Carretera eléctrica y participación

por Lawrence Susskind, profesor del MIT; Daniela Martínez, Abogada

LA CARRETERA eléctrica crea un proceso llamado Estudio de la Franja Troncal (EFT) que se usará para determinar el trazado de líneas de transmisión. Actualmente, el gobierno decide cuándo construir una línea y por dónde debe ir. Luego la licita y la empresa que se la adjudica determina su trazado. De aprobarse el EFT, un consultor privado recabará información, analizará las alternativas y recomendará el trazado que será aprobado por el Ejecutivo.

En la superficie esto parece una idea sensata. En nuestra opinión, el resultado será nefasto. La falencia del EFT es que asume que existe un trazado óptimo que puede ser “descubierto” por “expertos” sin ayuda de los ciudadanos.
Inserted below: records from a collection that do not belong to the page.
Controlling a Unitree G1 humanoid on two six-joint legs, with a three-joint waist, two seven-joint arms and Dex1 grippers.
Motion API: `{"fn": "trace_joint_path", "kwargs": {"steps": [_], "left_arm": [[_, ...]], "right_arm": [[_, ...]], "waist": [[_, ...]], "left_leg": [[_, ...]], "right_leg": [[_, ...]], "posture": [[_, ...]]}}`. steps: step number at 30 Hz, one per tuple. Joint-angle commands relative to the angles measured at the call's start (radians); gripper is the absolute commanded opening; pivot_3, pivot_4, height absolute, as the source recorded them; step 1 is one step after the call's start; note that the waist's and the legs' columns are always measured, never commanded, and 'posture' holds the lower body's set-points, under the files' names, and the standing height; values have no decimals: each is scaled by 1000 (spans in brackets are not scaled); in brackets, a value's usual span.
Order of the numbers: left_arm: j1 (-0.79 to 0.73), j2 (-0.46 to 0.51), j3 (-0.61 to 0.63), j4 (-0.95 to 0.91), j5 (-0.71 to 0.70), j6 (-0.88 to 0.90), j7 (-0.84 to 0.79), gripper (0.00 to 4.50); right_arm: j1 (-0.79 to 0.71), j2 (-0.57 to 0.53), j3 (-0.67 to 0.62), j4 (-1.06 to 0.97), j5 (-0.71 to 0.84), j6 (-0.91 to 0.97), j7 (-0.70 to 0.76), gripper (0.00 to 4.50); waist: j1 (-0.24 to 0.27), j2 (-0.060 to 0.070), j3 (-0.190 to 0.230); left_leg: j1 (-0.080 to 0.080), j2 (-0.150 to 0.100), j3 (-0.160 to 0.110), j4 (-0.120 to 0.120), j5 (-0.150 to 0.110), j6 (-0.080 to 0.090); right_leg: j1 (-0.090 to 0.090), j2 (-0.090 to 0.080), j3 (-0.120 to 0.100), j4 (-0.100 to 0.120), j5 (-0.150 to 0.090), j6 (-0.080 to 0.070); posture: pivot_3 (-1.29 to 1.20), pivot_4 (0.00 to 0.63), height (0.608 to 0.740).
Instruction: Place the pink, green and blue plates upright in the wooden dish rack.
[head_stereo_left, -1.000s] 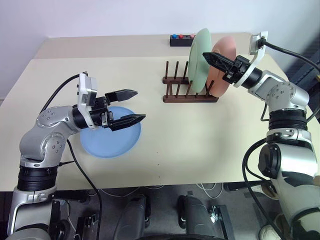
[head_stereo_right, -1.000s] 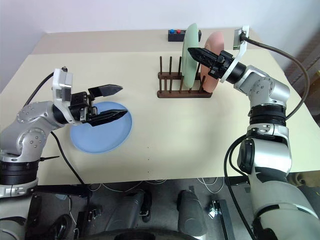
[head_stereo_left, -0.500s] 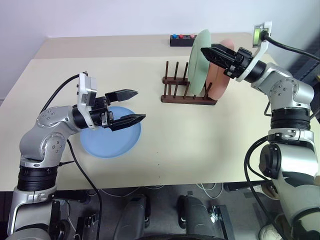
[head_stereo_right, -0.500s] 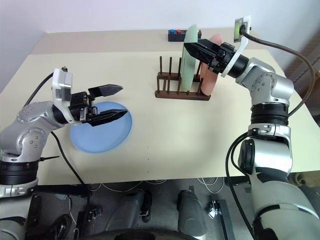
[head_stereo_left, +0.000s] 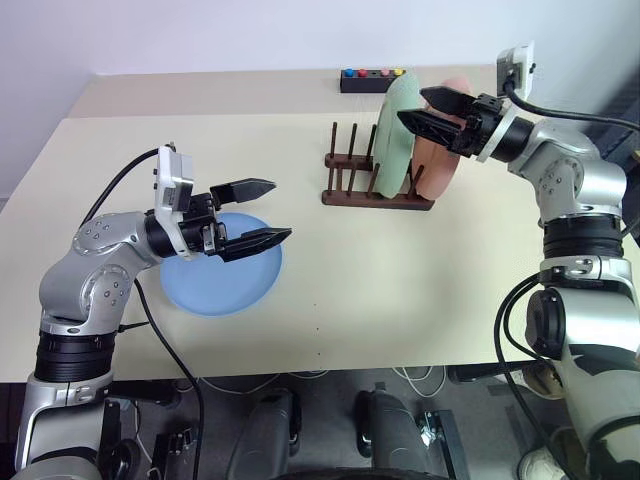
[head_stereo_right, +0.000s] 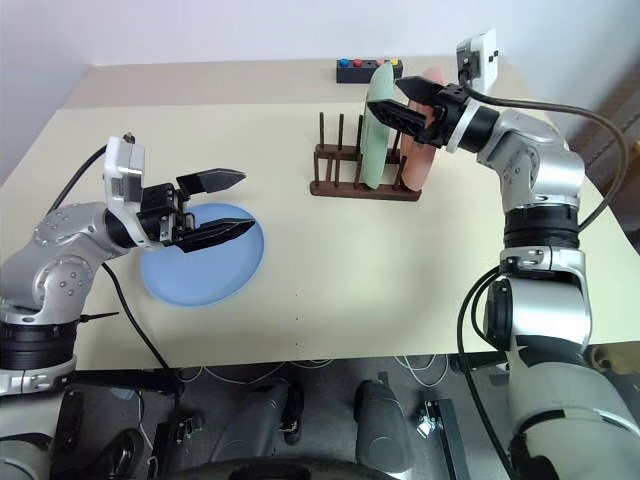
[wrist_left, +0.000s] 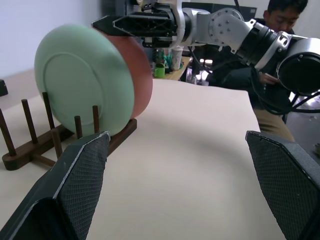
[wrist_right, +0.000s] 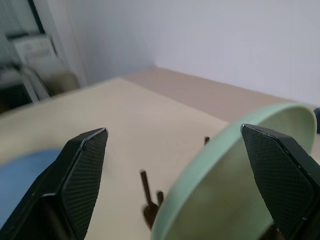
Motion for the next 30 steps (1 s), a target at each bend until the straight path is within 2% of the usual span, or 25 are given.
{"fn": "trace_joint_path", "kwargs": {"steps": [1, 6, 11, 15, 18, 25, 30], "left_arm": [[-13, 7, 17, -26, -11, -10, 0, 4500], [-14, 5, 17, -22, -10, -13, -1, 4500], [-13, 6, 22, -16, -4, -21, -1, 4500], [-10, 34, 48, 13, 21, -43, 1, 4500], [-8, 82, 98, 47, 38, -49, 21, 4500], [43, 196, 183, 98, 67, -20, 52, 4500], [136, 305, 275, 122, 24, 184, 119, 4500]], "right_arm": [[-38, -31, 16, -39, -40, -61, 8, 4347], [-62, -42, -5, -38, -29, -62, 4, 4347], [-96, -35, -102, -94, 112, 37, 21, 4347], [-93, -35, -171, -200, 266, 191, 28, 4347], [-12, -69, -150, -341, 342, 306, 92, 4347], [246, -133, -87, -571, 340, 209, 272, 4347], [327, -134, -96, -610, 384, 202, 319, 4347]], "waist": [[0, 0, 0], [0, 0, 0], [2, 0, 0], [2, 0, 0], [2, 0, 0], [3, 0, 0], [-1, 0, 0]], "left_leg": [[0, 0, 0, 0, 0, 0], [0, 0, 0, 0, 0, 0], [0, 0, 0, 0, 0, 0], [0, 0, 0, 0, 0, 0], [0, 1, 0, 0, 0, 0], [0, 0, -1, -1, 0, 0], [0, 1, -1, -1, 0, 0]], "right_leg": [[0, 0, 0, 0, 0, 0], [0, 0, 0, 0, 0, 0], [0, 0, 0, 0, 0, 0], [0, 0, 0, 0, 0, 0], [0, 0, 0, 0, 0, 0], [0, -1, 0, -1, 0, 0], [-1, -1, 0, 0, 0, 0]], "posture": [[0, 150, 735], [0, 150, 735], [0, 150, 735], [0, 150, 735], [0, 150, 735], [0, 150, 735], [0, 150, 735]]}}
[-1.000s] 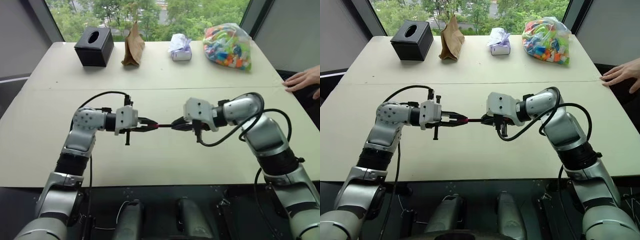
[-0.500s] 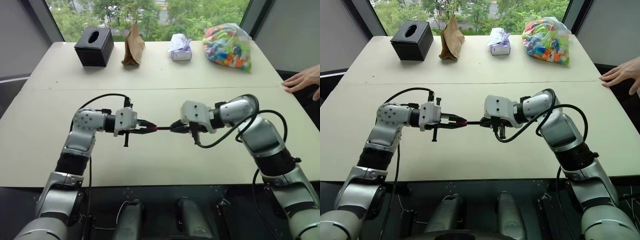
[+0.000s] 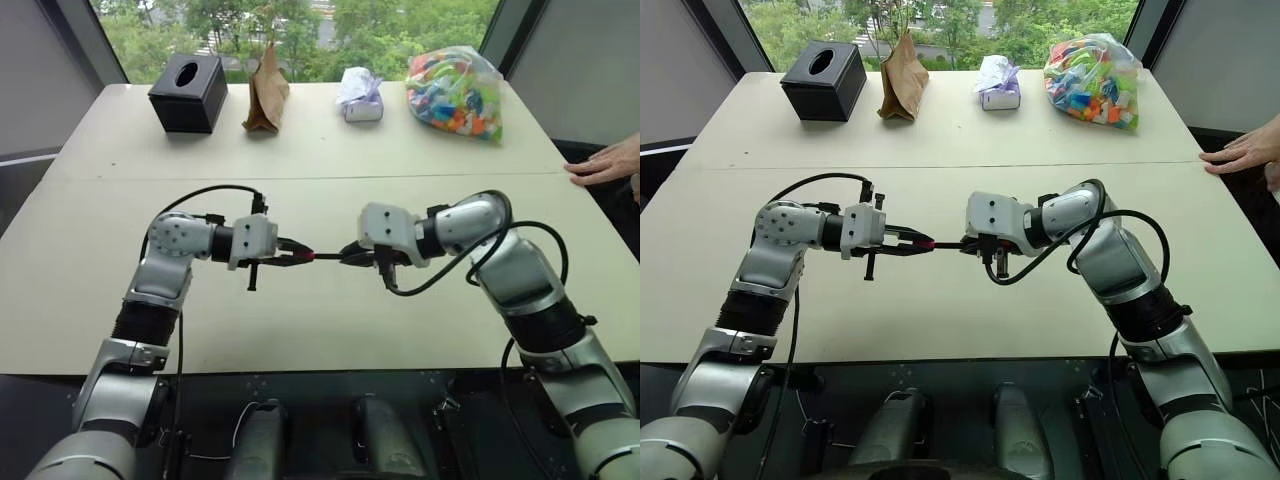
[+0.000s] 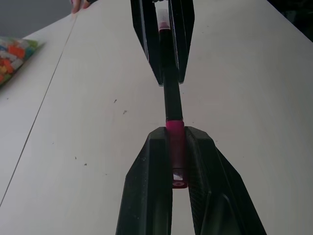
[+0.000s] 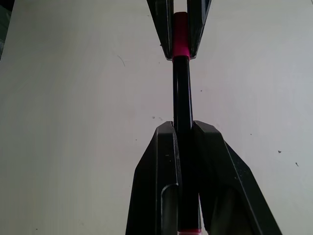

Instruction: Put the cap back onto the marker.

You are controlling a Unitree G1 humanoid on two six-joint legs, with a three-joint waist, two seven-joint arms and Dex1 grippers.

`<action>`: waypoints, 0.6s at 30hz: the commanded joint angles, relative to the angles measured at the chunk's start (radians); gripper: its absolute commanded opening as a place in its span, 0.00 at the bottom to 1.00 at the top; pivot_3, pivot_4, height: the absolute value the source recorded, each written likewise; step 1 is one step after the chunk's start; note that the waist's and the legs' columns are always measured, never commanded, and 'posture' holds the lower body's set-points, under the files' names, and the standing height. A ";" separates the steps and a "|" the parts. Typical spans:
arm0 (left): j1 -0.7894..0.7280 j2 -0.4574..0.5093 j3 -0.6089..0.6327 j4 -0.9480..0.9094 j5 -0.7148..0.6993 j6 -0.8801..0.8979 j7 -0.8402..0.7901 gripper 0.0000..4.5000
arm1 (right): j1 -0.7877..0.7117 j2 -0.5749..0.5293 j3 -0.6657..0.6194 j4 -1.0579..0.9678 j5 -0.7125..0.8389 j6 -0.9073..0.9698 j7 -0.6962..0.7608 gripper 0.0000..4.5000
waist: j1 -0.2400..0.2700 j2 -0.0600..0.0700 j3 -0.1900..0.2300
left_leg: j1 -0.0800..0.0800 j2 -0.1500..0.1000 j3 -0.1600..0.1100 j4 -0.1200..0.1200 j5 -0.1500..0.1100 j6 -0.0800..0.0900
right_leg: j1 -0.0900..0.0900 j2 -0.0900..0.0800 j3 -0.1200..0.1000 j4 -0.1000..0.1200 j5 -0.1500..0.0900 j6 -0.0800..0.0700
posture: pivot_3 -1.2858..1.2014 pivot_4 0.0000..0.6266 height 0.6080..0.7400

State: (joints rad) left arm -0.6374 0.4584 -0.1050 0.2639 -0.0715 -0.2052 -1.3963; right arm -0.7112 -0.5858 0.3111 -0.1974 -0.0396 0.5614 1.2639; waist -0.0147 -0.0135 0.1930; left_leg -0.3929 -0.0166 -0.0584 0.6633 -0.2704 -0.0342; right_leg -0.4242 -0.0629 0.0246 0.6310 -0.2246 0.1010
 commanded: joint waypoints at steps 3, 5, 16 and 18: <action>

El EFT así no se hace cargo del problema que se presenta siempre que se construye una línea, que es cómo resolver la competencia de diferentes usos por el territorio.

Considere este ejemplo. El gobierno decide que se construirá una línea de 150 km. Luego de evaluar criterios técnicos y económicos, el consultor determina que existen tres trazados posibles. Según el EFT, el consultor debe elegir la “mejor alternativa de trazado” según criterios “sustentables” y “aspectos sociales y productivos”. Sus opciones son si impactar una zona residencial, un parque nacional o un cementerio indígena. Multiplique esta pregunta por cientos de km de línea. ¿Cuál es la “mejor alternativa”? ¿Mejor para quién? La verdad es que no existe una solución óptima. La mejor alternativa para unos, no lo es para otros. Por esto es esencial diseñar un proceso que balancee los intereses en competencia y legitime el resultado. Un análisis técnico no puede lograr esto por sí solo.

La experiencia chilena e internacional indica que no hay legitimación sin participación. Acá, el EFT falla gravemente al no considerar la colaboración de los actores involucrados. Ahora, no toda participación legitima un resultado. La clave está en diseñar esta colaboración considerando las “mejores prácticas” ya probadas en otros países.

Una “mejor práctica” consiste en que los actores participen en la determinación de los impactos a analizar en los estudios técnicos que se realicen. Esto no puede ser labor exclusiva del gobierno y el consultor privado, como en el caso del EFT. La experiencia indica que si las comunidades no pueden presentar sus argumentos dentro del EFT, lo harán ante tribunales, quienes tendrán que decidir entre todo o nada, aprobar o rechazar el trazado propuesto. Esto en ninguna forma asegura un equilibrio entre los intereses en conflicto.

Hoy debemos pensar qué diseño de colaboración puede darnos los resultados más justos, estables e informados. El EFT es el lugar para empezar, ya que a diferencia del sistema de evaluación de impacto ambiental, donde las decisiones sobre un proyecto han sido tomadas antes que se pueda opinar, el EFT empieza al inicio, antes de que la decisión del trazado haya sido tomada.

En el contexto de una institucionalidad “ambiental” cuestionada por todos los sectores, rediseñar el EFT para incorporar la colaboración de los actores involucrados es crucial. Esperemos que esto sea ampliamente debatido en el Congreso.